§ **What you should do**: Your answer must be an exact copy of the records below, minus the pictures.

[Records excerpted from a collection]
Content starts

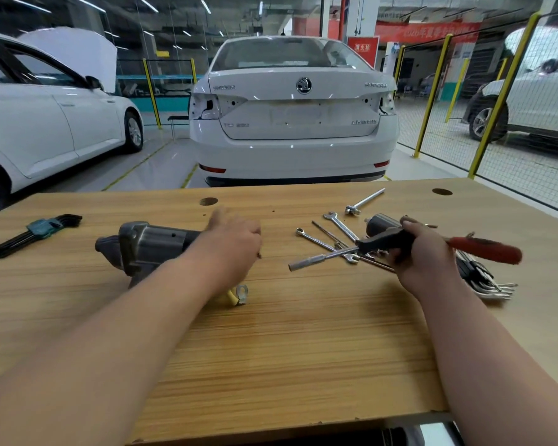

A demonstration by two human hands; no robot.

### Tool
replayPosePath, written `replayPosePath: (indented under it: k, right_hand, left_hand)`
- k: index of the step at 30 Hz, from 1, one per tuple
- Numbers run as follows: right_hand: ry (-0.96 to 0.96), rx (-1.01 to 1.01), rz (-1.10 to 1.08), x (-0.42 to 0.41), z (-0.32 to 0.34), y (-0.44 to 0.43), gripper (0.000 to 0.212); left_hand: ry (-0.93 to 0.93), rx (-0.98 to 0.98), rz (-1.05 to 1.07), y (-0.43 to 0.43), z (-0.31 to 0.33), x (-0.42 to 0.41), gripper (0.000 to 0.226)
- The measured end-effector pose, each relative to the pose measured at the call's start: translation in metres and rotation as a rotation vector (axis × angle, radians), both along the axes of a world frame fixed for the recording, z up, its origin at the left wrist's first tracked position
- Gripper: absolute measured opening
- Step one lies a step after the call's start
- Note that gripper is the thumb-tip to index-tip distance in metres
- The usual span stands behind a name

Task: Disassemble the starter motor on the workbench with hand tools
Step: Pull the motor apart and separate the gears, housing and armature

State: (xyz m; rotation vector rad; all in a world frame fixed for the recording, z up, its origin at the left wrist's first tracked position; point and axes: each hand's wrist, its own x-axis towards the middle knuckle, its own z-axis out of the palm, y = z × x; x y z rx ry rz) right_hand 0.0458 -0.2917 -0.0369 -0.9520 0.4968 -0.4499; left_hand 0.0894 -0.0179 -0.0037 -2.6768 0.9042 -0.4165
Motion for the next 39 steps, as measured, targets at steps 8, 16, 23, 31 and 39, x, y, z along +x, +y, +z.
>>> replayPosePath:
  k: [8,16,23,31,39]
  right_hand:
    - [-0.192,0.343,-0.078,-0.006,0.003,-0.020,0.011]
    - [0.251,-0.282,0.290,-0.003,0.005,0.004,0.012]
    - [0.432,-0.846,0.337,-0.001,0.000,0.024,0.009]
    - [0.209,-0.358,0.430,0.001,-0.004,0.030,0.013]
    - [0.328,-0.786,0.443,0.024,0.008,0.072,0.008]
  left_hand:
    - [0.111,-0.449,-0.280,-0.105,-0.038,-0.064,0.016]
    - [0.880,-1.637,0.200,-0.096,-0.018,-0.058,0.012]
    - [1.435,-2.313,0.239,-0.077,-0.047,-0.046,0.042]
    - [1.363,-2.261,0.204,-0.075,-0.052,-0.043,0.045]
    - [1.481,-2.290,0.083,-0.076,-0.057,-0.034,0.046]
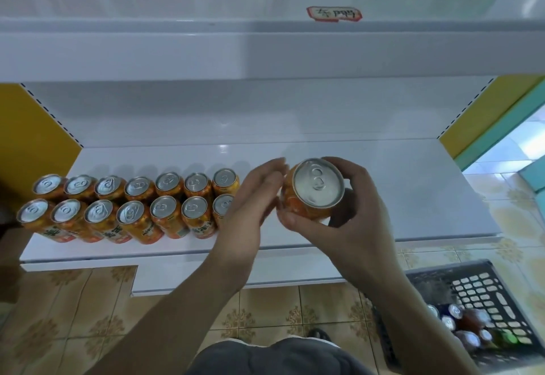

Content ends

§ **Solution to this exercise**:
A demonstration by two human hands; no robot.

### Tool
replayPosePath, written `replayPosePath: (indented under it: k, right_hand, left_hand)`
- k: index of the step at 30 Hz, from 1, one per tuple
- Numbers run as follows: right_hand: ry (-0.96 to 0.96), rx (-1.01 to 1.01), rz (-1.10 to 1.08), x (-0.42 to 0.41), z (-0.32 to 0.34), y (-0.44 to 0.43), gripper (0.000 to 0.212); left_hand: ry (-0.93 to 0.93), rx (-0.98 to 0.98), rz (-1.05 to 1.07), y (-0.43 to 0.43), z (-0.31 to 0.33), x (-0.42 to 0.41), gripper (0.000 to 0.226)
- The measured end-effector pose, each relative to the pose measured at the call's start: translation in metres and rotation as a rotation vector (axis × angle, radians), both along the axes of a world frame fixed for the recording, z up, its origin at the left wrist's first tracked position
- Gripper: absolute measured opening
- Step one lies a step after the call's start
- Note that gripper is the thumb-tip to index-tip distance in metres
- The usual span stands behind a name

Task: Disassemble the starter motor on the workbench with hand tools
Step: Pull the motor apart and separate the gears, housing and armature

State: (xyz m; rotation vector rad; all in a world frame fixed for the recording, z up, its origin at the left wrist's first tracked position; point and axes: each hand's wrist, its own x-axis towards the middle knuckle, its own z-axis out of the palm, y = z × x; x y z rx ry rz) right_hand 0.0458 -0.2917 -0.0369 -0.9520 0.4968 -0.4499; left_hand 0.0894 -0.0179 -0.0037 -2.6768 0.9042 -0.4165
Motion for the next 39 steps, as measured, targets at steps 8, 16, 23, 31 and 39, x, y, z along +x, +y, +z.
>>> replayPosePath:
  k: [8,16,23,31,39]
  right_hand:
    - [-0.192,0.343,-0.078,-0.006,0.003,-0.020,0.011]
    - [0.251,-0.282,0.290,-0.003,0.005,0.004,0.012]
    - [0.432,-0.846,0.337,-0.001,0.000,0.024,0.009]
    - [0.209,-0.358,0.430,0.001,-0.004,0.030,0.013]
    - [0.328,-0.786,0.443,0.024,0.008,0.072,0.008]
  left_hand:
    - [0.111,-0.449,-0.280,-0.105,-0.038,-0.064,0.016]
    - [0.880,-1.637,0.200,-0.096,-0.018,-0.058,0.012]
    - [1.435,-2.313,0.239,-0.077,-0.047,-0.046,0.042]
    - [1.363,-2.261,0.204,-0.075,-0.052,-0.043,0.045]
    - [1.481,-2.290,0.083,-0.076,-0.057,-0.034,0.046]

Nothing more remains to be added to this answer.